ACTIVITY | Reproduce the records exactly.

[Stored items]
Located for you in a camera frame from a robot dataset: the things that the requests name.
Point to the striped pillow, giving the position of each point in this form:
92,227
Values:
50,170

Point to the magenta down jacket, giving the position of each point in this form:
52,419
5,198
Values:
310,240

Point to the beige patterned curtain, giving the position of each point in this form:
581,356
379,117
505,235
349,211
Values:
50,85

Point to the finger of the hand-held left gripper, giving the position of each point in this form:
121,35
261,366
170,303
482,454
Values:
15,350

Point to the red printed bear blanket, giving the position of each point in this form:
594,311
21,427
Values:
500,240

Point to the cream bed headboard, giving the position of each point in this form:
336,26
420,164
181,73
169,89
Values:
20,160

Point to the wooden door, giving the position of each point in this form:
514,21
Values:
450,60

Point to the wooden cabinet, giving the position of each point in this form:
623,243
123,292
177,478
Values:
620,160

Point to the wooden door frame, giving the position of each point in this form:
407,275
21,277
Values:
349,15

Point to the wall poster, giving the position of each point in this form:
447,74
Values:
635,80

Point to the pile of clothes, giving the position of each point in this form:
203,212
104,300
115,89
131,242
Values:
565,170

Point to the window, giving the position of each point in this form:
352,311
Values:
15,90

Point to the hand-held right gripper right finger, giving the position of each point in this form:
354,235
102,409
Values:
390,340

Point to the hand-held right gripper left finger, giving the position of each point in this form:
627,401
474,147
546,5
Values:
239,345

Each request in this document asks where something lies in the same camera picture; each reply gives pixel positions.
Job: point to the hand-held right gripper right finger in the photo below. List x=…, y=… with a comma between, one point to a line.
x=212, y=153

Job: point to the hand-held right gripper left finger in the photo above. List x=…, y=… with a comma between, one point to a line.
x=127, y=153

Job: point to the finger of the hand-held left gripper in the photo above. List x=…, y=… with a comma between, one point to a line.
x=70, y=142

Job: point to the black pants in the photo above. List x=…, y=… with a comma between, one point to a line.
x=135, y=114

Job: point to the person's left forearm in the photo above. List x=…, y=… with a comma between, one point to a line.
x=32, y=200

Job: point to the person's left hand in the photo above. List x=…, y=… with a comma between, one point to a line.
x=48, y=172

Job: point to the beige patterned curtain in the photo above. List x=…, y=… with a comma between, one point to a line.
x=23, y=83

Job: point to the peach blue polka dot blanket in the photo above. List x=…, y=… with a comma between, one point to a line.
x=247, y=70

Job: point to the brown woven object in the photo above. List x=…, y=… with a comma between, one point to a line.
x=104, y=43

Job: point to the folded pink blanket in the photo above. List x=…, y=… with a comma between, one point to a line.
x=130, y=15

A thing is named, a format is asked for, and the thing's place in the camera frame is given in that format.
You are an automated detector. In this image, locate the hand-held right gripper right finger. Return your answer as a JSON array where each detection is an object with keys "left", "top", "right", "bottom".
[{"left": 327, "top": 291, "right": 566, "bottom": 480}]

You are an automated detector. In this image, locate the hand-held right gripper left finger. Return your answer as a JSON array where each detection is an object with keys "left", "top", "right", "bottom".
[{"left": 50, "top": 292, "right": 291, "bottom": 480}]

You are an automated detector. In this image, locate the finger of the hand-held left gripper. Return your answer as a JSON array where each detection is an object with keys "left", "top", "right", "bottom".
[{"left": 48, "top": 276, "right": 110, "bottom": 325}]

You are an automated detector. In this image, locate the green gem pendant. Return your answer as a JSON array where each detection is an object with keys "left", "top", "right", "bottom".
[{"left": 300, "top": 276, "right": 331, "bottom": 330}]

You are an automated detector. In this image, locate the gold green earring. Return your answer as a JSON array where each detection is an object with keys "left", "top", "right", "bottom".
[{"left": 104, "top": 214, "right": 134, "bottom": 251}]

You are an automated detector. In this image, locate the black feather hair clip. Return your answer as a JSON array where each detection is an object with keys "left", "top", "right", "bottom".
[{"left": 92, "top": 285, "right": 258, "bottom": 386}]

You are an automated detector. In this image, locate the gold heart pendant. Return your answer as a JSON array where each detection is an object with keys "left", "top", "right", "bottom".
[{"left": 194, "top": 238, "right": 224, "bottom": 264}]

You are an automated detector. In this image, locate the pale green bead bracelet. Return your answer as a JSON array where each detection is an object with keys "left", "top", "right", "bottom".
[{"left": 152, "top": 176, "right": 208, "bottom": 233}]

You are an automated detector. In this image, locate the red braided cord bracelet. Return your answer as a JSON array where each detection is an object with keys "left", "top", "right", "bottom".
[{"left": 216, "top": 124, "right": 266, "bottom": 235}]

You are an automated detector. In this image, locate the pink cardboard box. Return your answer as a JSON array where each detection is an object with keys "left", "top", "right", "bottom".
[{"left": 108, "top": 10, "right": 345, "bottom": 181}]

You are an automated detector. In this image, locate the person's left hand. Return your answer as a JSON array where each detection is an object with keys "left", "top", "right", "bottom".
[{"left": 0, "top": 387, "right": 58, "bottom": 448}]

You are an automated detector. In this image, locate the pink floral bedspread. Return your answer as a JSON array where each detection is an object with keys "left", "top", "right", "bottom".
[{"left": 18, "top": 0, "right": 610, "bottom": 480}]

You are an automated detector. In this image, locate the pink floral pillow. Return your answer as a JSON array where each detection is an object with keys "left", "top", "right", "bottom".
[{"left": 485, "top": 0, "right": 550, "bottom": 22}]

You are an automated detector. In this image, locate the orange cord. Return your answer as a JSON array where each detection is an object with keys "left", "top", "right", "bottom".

ANSWER TO THIS EXERCISE |
Located for you in a camera frame from a robot dataset: the things that the requests name.
Point to the striped pillow, giving the position of each point in this form:
92,227
Values:
50,170

Point to the magenta down jacket, giving the position of each point in this form:
52,419
5,198
Values:
310,240

Point to the beige patterned curtain, giving the position of each point in this form:
581,356
379,117
505,235
349,211
Values:
50,85

Point to the finger of the hand-held left gripper, giving the position of each point in this form:
121,35
261,366
170,303
482,454
Values:
15,350

Point to the red printed bear blanket, giving the position of each point in this form:
594,311
21,427
Values:
500,240

Point to the cream bed headboard, giving the position of each point in this form:
336,26
420,164
181,73
169,89
Values:
20,160

Point to the wooden door, giving the position of each point in this form:
514,21
Values:
450,60

Point to the wooden cabinet, giving the position of each point in this form:
623,243
123,292
177,478
Values:
620,160

Point to the wooden door frame, giving the position of each point in this form:
407,275
21,277
Values:
349,15

Point to the wall poster, giving the position of each point in this form:
447,74
Values:
635,80

Point to the pile of clothes, giving the position of each point in this form:
203,212
104,300
115,89
131,242
Values:
565,170

Point to the window, giving the position of each point in this form:
352,311
Values:
15,90

Point to the hand-held right gripper right finger, giving the position of each point in this form:
354,235
102,409
Values:
390,340

Point to the hand-held right gripper left finger, giving the position of each point in this form:
627,401
474,147
546,5
Values:
239,345

Each request in this document asks where something lies in the same camera picture; each reply gives pixel positions.
Job: point to the hand-held right gripper right finger in the photo below. List x=…, y=… with a comma between, one point to a line.
x=212, y=153

Job: point to the hand-held right gripper left finger in the photo above. List x=…, y=… with a comma between, one point to a line.
x=127, y=153

Job: point to the finger of the hand-held left gripper in the photo above. List x=…, y=… with a comma between, one point to a line.
x=70, y=142

Job: point to the black pants in the photo above. List x=…, y=… with a comma between, one point to a line.
x=135, y=114

Job: point to the person's left forearm in the photo above. List x=…, y=… with a comma between, one point to a line.
x=32, y=200

Job: point to the person's left hand in the photo above. List x=…, y=… with a comma between, one point to a line.
x=48, y=172

Job: point to the beige patterned curtain in the photo above. List x=…, y=… with a comma between, one point to a line.
x=23, y=83

Job: point to the peach blue polka dot blanket in the photo above. List x=…, y=… with a comma between, one point to a line.
x=247, y=70

Job: point to the brown woven object in the photo above. List x=…, y=… with a comma between, one point to a line.
x=104, y=43

Job: point to the folded pink blanket in the photo above. List x=…, y=… with a comma between, one point to a line.
x=130, y=15

A thing is named, a format is asked for, and the thing's place in the camera frame is given in that format.
You are an automated detector. In this image, locate the hand-held right gripper right finger. Return your answer as a JSON array where each detection is an object with keys "left", "top", "right", "bottom".
[{"left": 327, "top": 291, "right": 566, "bottom": 480}]

You are an automated detector. In this image, locate the hand-held right gripper left finger. Return your answer as a JSON array where each detection is an object with keys "left", "top", "right", "bottom".
[{"left": 50, "top": 292, "right": 291, "bottom": 480}]

You are an automated detector. In this image, locate the finger of the hand-held left gripper. Return your answer as a JSON array where each detection is an object with keys "left", "top", "right", "bottom".
[{"left": 48, "top": 276, "right": 110, "bottom": 325}]

You are an automated detector. In this image, locate the green gem pendant. Return your answer as a JSON array where each detection is an object with keys "left", "top", "right", "bottom".
[{"left": 300, "top": 276, "right": 331, "bottom": 330}]

You are an automated detector. In this image, locate the gold green earring. Return your answer as a JSON array where each detection is an object with keys "left", "top", "right", "bottom".
[{"left": 104, "top": 214, "right": 134, "bottom": 251}]

You are an automated detector. In this image, locate the black feather hair clip. Return your answer as a JSON array where each detection is an object with keys "left", "top", "right", "bottom".
[{"left": 92, "top": 285, "right": 258, "bottom": 386}]

You are an automated detector. In this image, locate the gold heart pendant. Return your answer as a JSON array where each detection is an object with keys "left", "top", "right", "bottom".
[{"left": 194, "top": 238, "right": 224, "bottom": 264}]

You are an automated detector. In this image, locate the pale green bead bracelet. Return your answer as a JSON array where each detection is an object with keys "left", "top", "right", "bottom".
[{"left": 152, "top": 176, "right": 208, "bottom": 233}]

You are an automated detector. In this image, locate the red braided cord bracelet. Return your answer as a JSON array where each detection is an object with keys "left", "top", "right", "bottom".
[{"left": 216, "top": 124, "right": 266, "bottom": 235}]

You are an automated detector. In this image, locate the pink cardboard box. Return your answer as a JSON array where each detection is an object with keys "left", "top", "right", "bottom".
[{"left": 108, "top": 10, "right": 345, "bottom": 181}]

You are an automated detector. In this image, locate the person's left hand. Return your answer as a JSON array where each detection is an object with keys "left", "top", "right", "bottom".
[{"left": 0, "top": 387, "right": 58, "bottom": 448}]

You are an automated detector. In this image, locate the pink floral bedspread. Return your answer as a JSON array where each detection is an object with keys "left", "top", "right", "bottom".
[{"left": 18, "top": 0, "right": 610, "bottom": 480}]

You are an automated detector. In this image, locate the pink floral pillow. Return your answer as a JSON array where each detection is an object with keys "left", "top", "right", "bottom".
[{"left": 485, "top": 0, "right": 550, "bottom": 22}]

You are an automated detector. In this image, locate the orange cord. Return your answer as a JSON array where each detection is an object with keys "left", "top", "right", "bottom".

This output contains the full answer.